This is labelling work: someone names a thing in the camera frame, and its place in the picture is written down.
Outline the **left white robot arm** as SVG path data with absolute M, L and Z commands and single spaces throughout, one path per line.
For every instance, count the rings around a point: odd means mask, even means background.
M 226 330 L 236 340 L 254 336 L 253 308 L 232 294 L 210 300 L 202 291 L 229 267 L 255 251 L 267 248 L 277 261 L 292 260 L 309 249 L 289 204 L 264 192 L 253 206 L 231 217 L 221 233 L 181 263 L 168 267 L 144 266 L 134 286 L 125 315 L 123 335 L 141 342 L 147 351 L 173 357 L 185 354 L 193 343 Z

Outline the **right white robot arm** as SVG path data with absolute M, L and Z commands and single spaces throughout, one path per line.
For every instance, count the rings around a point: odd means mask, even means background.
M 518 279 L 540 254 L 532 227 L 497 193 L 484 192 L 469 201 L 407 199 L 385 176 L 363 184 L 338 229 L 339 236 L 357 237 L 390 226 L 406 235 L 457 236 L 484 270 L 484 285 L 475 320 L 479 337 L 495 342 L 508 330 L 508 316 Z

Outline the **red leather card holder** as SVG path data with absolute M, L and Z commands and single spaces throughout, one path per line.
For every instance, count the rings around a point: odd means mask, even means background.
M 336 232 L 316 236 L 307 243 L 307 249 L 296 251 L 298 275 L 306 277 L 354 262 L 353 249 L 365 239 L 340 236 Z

= Task directions =
The lines to return run from the one containing "Outline the **right" through the last line of the records above. Give them exactly and include nothing more.

= Solution for this exercise =
Outline the **right white robot arm** as SVG path data with absolute M, L and Z commands and single spaces throughout, one path per line.
For every instance, count the rings around a point: odd means mask, even means background.
M 518 279 L 540 254 L 532 227 L 497 193 L 484 192 L 469 201 L 407 199 L 385 176 L 363 184 L 338 229 L 339 236 L 357 237 L 390 226 L 406 235 L 457 236 L 484 270 L 484 285 L 475 320 L 479 337 L 495 342 L 508 330 L 508 316 Z

Outline the **red leather card holder** as SVG path data with absolute M, L and Z commands and single spaces throughout, one path per line.
For every instance, count the rings around a point: odd means mask, even means background.
M 336 232 L 316 236 L 307 243 L 307 249 L 296 251 L 298 275 L 306 277 L 354 262 L 353 249 L 365 239 L 340 236 Z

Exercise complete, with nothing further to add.